This is the third and final installation of the series of fragmentation, in the first part we learn about external and internal fragmentation, how writes can be a problem for your server.
The second part mainly deals with the read problems with the fragmentation.
So far we have talked only about problems associated with the fragmentation, in this article we will consider how we can deal with the fragmentation.

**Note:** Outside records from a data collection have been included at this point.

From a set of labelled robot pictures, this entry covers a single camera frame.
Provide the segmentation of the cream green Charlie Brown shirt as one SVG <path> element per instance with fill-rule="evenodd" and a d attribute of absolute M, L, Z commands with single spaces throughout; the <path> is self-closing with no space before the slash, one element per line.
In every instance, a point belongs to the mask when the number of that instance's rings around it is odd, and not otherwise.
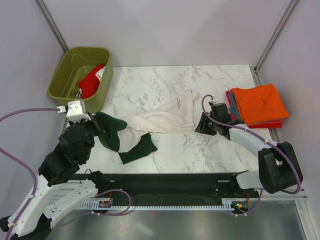
<path fill-rule="evenodd" d="M 190 90 L 155 110 L 122 119 L 97 112 L 94 119 L 102 130 L 98 139 L 105 148 L 118 153 L 124 165 L 147 157 L 158 150 L 151 134 L 194 133 L 194 100 L 198 96 Z"/>

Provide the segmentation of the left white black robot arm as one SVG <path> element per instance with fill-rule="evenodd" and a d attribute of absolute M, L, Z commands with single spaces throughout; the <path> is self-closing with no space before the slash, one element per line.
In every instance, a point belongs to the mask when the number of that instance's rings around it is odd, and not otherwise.
<path fill-rule="evenodd" d="M 71 193 L 50 204 L 53 196 L 90 158 L 95 137 L 103 134 L 95 116 L 71 122 L 59 136 L 58 144 L 33 175 L 34 186 L 18 210 L 0 220 L 7 240 L 44 240 L 62 218 L 82 202 L 104 197 L 110 191 L 110 181 L 100 171 L 92 172 Z"/>

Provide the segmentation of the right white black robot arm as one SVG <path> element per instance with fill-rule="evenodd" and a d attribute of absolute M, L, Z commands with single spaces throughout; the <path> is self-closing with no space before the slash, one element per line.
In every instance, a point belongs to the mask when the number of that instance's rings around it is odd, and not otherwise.
<path fill-rule="evenodd" d="M 293 146 L 288 142 L 267 140 L 240 120 L 233 120 L 225 103 L 208 103 L 211 111 L 203 111 L 195 132 L 215 136 L 219 134 L 253 154 L 258 163 L 255 171 L 235 175 L 229 191 L 235 197 L 247 189 L 261 189 L 269 194 L 284 192 L 295 195 L 301 190 L 303 174 Z"/>

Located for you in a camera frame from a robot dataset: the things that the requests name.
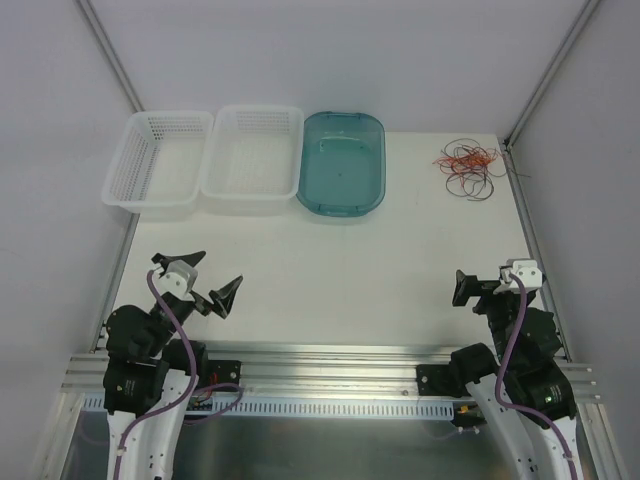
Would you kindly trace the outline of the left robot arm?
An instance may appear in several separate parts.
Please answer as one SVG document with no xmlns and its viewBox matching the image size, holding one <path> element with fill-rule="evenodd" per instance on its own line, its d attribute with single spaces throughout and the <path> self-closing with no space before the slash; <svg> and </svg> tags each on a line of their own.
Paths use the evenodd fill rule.
<svg viewBox="0 0 640 480">
<path fill-rule="evenodd" d="M 194 289 L 202 251 L 155 254 L 146 274 L 155 299 L 149 310 L 125 304 L 106 321 L 103 376 L 109 428 L 110 479 L 169 479 L 190 403 L 213 392 L 244 393 L 238 380 L 210 368 L 207 347 L 184 330 L 193 314 L 225 319 L 243 279 L 202 296 Z"/>
</svg>

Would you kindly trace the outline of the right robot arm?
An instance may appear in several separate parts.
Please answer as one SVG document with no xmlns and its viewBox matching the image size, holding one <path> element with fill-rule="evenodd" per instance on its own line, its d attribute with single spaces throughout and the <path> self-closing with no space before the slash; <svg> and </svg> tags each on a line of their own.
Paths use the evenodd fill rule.
<svg viewBox="0 0 640 480">
<path fill-rule="evenodd" d="M 496 280 L 456 273 L 455 307 L 477 301 L 493 344 L 452 353 L 450 386 L 470 395 L 514 479 L 581 479 L 574 391 L 556 363 L 563 344 L 552 313 L 533 307 L 545 276 L 534 260 L 511 260 Z"/>
</svg>

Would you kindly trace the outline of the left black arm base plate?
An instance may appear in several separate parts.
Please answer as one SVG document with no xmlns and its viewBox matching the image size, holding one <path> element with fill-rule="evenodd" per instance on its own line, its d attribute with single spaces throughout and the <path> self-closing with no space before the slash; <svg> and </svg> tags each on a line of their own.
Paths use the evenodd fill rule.
<svg viewBox="0 0 640 480">
<path fill-rule="evenodd" d="M 231 384 L 239 386 L 242 362 L 239 360 L 209 359 L 203 380 L 204 386 L 215 386 L 216 392 L 234 392 Z"/>
</svg>

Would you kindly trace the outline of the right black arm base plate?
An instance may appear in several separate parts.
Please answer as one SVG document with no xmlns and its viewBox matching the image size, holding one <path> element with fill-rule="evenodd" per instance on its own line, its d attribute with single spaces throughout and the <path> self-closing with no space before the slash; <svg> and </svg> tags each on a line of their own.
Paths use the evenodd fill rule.
<svg viewBox="0 0 640 480">
<path fill-rule="evenodd" d="M 419 396 L 450 396 L 454 388 L 446 364 L 419 364 L 415 368 Z"/>
</svg>

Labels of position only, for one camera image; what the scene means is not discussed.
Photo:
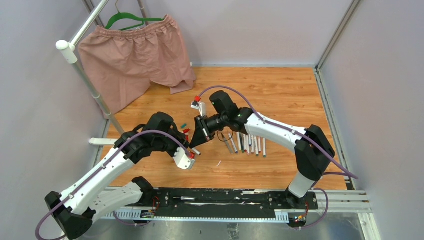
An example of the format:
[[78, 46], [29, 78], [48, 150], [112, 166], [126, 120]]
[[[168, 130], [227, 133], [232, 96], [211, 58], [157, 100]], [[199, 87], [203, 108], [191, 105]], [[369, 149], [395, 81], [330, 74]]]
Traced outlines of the grey capped marker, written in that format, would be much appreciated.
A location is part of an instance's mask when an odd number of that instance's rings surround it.
[[237, 146], [236, 146], [236, 144], [235, 144], [235, 142], [234, 142], [234, 135], [233, 135], [232, 133], [228, 133], [228, 136], [229, 136], [229, 141], [231, 142], [231, 145], [232, 145], [233, 151], [234, 151], [236, 154], [238, 154], [238, 149], [237, 149]]

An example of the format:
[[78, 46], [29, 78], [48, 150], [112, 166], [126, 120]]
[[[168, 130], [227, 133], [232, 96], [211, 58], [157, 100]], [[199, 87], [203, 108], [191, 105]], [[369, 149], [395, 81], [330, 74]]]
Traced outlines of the yellow capped white marker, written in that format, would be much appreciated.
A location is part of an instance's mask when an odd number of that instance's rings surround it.
[[242, 149], [242, 142], [241, 142], [241, 139], [240, 139], [240, 133], [239, 132], [236, 133], [236, 140], [237, 140], [237, 145], [238, 145], [238, 151], [240, 153], [242, 153], [243, 149]]

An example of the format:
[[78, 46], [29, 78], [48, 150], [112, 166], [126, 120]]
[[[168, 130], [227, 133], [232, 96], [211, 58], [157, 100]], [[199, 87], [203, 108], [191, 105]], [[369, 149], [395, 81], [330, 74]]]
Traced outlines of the clear green gel pen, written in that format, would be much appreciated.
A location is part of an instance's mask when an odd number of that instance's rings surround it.
[[243, 137], [243, 134], [238, 132], [238, 138], [239, 138], [240, 150], [241, 150], [242, 153], [244, 153], [245, 152], [245, 149], [244, 149], [244, 137]]

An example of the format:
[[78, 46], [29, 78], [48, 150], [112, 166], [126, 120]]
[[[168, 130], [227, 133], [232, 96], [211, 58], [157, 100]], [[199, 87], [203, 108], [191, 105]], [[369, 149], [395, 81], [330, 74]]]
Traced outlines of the white acrylic marker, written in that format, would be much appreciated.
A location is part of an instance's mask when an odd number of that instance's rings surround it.
[[250, 155], [249, 136], [247, 134], [244, 135], [244, 148], [247, 155]]

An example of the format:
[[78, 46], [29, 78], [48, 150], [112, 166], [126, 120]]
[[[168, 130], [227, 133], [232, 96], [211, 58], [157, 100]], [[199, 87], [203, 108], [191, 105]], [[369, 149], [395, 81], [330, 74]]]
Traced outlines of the green capped white marker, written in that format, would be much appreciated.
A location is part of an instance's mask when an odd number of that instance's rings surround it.
[[253, 136], [253, 142], [254, 142], [255, 155], [258, 157], [260, 151], [259, 151], [258, 138], [255, 135]]

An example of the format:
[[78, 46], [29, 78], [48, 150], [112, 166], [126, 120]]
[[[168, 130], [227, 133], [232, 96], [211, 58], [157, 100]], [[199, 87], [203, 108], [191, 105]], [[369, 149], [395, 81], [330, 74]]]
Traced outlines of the red capped white marker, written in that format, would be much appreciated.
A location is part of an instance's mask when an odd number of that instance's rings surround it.
[[262, 152], [262, 141], [261, 141], [261, 138], [259, 136], [257, 137], [257, 144], [258, 144], [258, 147], [257, 147], [258, 152], [261, 153]]

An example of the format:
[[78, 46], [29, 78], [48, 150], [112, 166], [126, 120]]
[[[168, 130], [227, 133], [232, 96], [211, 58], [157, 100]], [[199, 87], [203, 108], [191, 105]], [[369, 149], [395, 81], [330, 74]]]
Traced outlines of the teal capped white marker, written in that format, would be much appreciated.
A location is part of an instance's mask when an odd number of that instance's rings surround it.
[[262, 139], [262, 156], [264, 158], [267, 157], [267, 145], [266, 145], [266, 139], [265, 138]]

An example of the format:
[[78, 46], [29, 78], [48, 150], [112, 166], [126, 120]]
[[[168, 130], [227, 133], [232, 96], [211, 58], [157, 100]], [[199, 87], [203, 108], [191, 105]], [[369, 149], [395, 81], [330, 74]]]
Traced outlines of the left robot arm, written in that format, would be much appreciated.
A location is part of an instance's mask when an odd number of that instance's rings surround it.
[[178, 130], [174, 119], [157, 112], [146, 124], [123, 133], [103, 160], [79, 181], [62, 192], [50, 192], [44, 199], [50, 210], [47, 216], [54, 218], [65, 238], [75, 240], [103, 216], [124, 206], [155, 207], [159, 200], [154, 187], [142, 176], [108, 193], [103, 190], [153, 152], [167, 153], [177, 167], [190, 169], [195, 154], [189, 152], [189, 145], [187, 136]]

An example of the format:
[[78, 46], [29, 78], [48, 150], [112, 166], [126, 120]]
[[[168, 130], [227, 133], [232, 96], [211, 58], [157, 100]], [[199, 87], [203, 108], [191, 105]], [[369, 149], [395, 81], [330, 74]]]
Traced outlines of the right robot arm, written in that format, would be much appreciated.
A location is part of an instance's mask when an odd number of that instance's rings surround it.
[[235, 133], [261, 137], [287, 148], [295, 154], [297, 173], [285, 194], [286, 204], [298, 209], [306, 193], [325, 173], [336, 153], [323, 130], [316, 125], [297, 127], [270, 119], [251, 107], [238, 107], [222, 90], [213, 93], [210, 102], [216, 111], [207, 116], [199, 96], [191, 108], [199, 111], [190, 147], [195, 148], [215, 138], [216, 132], [229, 128]]

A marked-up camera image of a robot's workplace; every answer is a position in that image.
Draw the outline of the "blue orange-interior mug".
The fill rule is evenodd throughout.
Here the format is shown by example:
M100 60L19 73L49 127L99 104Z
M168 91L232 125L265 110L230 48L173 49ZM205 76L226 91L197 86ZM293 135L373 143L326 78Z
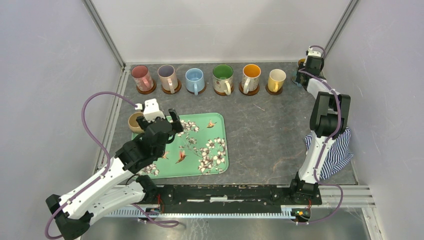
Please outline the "blue orange-interior mug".
M298 67L298 69L296 70L296 71L294 71L293 73L292 73L292 75L291 75L291 81L297 86L297 87L302 87L302 84L301 83L299 83L299 82L297 82L296 81L296 79L297 79L297 73L298 73L298 70L299 70L299 68L302 68L303 66L304 66L304 62L305 62L305 58L301 58L298 62L297 62L297 67Z

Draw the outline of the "beige mug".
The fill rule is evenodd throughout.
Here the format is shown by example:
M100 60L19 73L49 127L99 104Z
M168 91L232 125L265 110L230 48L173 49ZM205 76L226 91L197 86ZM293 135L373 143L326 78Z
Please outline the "beige mug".
M141 134L144 132L144 130L140 127L140 125L137 122L137 118L138 117L142 117L143 113L138 111L133 113L129 118L128 118L128 127L131 130L132 133L134 134Z

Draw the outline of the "cream yellow-handled mug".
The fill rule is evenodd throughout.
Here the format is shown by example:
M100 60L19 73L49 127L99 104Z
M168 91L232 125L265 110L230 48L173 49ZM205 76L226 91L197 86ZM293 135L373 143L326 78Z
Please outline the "cream yellow-handled mug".
M268 88L272 92L277 92L280 88L283 87L286 77L286 73L281 69L271 70L267 81Z

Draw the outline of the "dark wooden coaster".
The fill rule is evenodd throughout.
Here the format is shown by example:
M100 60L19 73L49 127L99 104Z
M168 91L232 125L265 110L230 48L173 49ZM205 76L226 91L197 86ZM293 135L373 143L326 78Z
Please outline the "dark wooden coaster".
M268 94L276 96L276 95L280 95L283 92L283 88L281 87L278 91L273 92L269 89L268 85L265 86L265 89L267 91Z

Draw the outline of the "purple interior mug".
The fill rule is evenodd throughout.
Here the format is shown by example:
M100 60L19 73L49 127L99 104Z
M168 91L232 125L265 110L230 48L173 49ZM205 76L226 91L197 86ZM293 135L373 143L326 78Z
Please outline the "purple interior mug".
M175 68L172 65L165 64L158 68L157 74L159 76L161 86L174 93L178 86L178 78Z

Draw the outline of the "light blue mug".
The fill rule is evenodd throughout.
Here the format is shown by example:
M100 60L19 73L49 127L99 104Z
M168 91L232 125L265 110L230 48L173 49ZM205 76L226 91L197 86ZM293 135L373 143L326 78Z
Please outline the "light blue mug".
M206 85L204 73L199 68L190 68L185 73L186 89L195 92L196 94L201 91Z

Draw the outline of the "pink mug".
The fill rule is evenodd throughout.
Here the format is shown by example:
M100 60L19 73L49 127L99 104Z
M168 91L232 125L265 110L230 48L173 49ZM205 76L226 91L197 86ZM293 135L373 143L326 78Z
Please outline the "pink mug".
M131 70L131 76L134 79L136 87L142 91L148 91L153 87L155 82L150 74L150 71L145 65L136 65Z

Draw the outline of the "orange interior mug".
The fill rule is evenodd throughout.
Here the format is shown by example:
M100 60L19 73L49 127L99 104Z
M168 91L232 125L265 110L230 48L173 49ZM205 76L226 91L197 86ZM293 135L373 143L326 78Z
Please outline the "orange interior mug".
M247 94L257 88L260 81L261 69L256 64L247 64L242 70L243 76L241 84L243 91Z

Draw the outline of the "green interior floral mug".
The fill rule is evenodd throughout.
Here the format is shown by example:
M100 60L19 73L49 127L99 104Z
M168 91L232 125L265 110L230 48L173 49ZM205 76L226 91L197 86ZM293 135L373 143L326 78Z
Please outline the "green interior floral mug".
M219 92L233 85L234 70L227 64L219 64L213 68L213 88Z

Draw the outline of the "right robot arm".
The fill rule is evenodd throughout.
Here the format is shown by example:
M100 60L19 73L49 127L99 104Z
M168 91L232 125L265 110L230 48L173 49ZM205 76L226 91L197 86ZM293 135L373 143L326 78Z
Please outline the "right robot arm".
M324 58L309 54L298 65L296 83L313 95L315 103L309 120L311 142L305 161L290 183L289 199L302 204L315 198L325 159L339 135L347 128L351 97L337 92L320 77Z

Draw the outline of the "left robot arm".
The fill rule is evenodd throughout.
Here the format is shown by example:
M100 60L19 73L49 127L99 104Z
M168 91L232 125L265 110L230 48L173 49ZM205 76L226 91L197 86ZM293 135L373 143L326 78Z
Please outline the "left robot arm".
M134 139L126 142L104 169L64 195L52 194L46 199L51 212L50 225L55 222L60 237L75 240L105 215L129 204L153 203L158 188L148 175L138 173L153 164L166 152L166 145L183 132L176 110L168 110L171 120L162 111L147 119L147 112L137 118L143 129Z

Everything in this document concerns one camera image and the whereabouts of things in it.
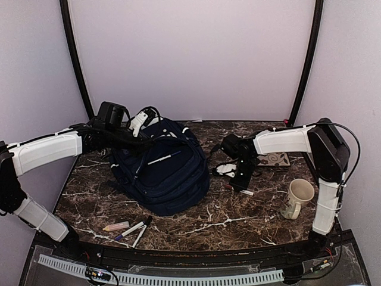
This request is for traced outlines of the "navy blue student backpack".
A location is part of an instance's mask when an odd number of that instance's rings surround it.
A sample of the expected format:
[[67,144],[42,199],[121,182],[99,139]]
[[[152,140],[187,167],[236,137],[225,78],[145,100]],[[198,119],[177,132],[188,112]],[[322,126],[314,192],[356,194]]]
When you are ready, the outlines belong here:
[[[196,205],[210,187],[207,158],[196,136],[167,118],[151,123],[142,132],[159,137],[140,156],[113,149],[109,162],[115,180],[108,185],[158,216],[171,216]],[[174,157],[147,165],[179,150],[182,152]]]

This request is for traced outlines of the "white marker blue cap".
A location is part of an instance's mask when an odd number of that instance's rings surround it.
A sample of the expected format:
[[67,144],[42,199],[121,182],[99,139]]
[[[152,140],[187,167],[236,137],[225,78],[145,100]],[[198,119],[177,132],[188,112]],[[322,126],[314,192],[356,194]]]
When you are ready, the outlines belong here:
[[149,165],[152,165],[152,164],[155,164],[155,163],[164,161],[164,160],[166,160],[166,159],[169,159],[169,158],[171,158],[171,157],[174,157],[174,156],[180,154],[181,152],[182,152],[182,151],[179,150],[179,151],[176,151],[176,152],[174,152],[174,153],[172,153],[172,154],[166,155],[166,156],[164,156],[164,157],[160,157],[160,158],[158,158],[158,159],[155,159],[155,160],[153,160],[153,161],[150,161],[149,163],[147,163],[147,165],[149,166]]

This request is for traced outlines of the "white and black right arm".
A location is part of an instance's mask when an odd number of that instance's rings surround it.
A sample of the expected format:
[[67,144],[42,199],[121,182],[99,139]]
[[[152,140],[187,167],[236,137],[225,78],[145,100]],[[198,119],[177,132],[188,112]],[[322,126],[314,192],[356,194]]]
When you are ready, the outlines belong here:
[[259,156],[301,153],[319,188],[312,230],[327,235],[339,212],[343,189],[350,177],[347,169],[351,151],[339,128],[339,124],[322,118],[309,125],[266,129],[244,138],[234,134],[226,136],[221,150],[236,160],[230,185],[235,191],[247,189],[259,164]]

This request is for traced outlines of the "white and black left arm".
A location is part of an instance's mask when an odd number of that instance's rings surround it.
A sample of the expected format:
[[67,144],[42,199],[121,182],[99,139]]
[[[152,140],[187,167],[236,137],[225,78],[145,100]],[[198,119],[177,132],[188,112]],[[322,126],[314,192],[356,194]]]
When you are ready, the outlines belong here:
[[1,216],[17,216],[61,243],[61,251],[71,260],[80,259],[84,247],[73,238],[75,232],[51,212],[69,169],[79,155],[93,151],[142,152],[154,142],[142,134],[151,120],[161,120],[155,107],[144,107],[130,116],[126,107],[103,102],[87,123],[24,142],[1,142]]

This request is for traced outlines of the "white marker red cap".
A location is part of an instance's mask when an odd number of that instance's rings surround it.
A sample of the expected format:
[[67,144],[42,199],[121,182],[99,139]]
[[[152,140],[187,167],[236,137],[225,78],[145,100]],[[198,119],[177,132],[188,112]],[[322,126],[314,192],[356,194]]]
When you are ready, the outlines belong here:
[[253,196],[254,195],[254,193],[252,191],[248,191],[248,190],[236,190],[236,189],[234,189],[234,187],[232,187],[229,184],[225,184],[224,187],[226,189],[232,190],[232,191],[234,191],[236,193],[246,194],[246,195],[249,195],[249,196]]

REBUILD AND REORGANIZING THE INDEX

To reduce fragmentation from the indexes you have two options in hand Rebuild and Reorganize, both serve the same purpose, it removes the fragmentation from the index but there are some difference between them, we will learn about them one by one, follow up by demos, then we will look into the difference between the both processes.

REBUILD INDEX

First we will look into what Rebuild process does to the index in bullet point list:

Rebuild drops the existing index and recreate a brand new index.
Rebuild can run in parallel (Enterprise/Developer version only), this is a great feature for large table/indexes, so it leverage all CPUs and perform the operation faster.
Since Rebuild creates a fresh index, thus it creates new and fresh statistics on the underlying index.
If rebuild is performed offline then the index is not available until the rebuild process has completed, and to perform the online rebuild you should have enterprise/developer edition only.
Rebuild index process generates nearly same size of log records as the size of the index.
You can specify a fill factor setting while rebuilding the index.
The rebuild is an atomic operation, means if you cancel it in between, it will stop and reflect no changes.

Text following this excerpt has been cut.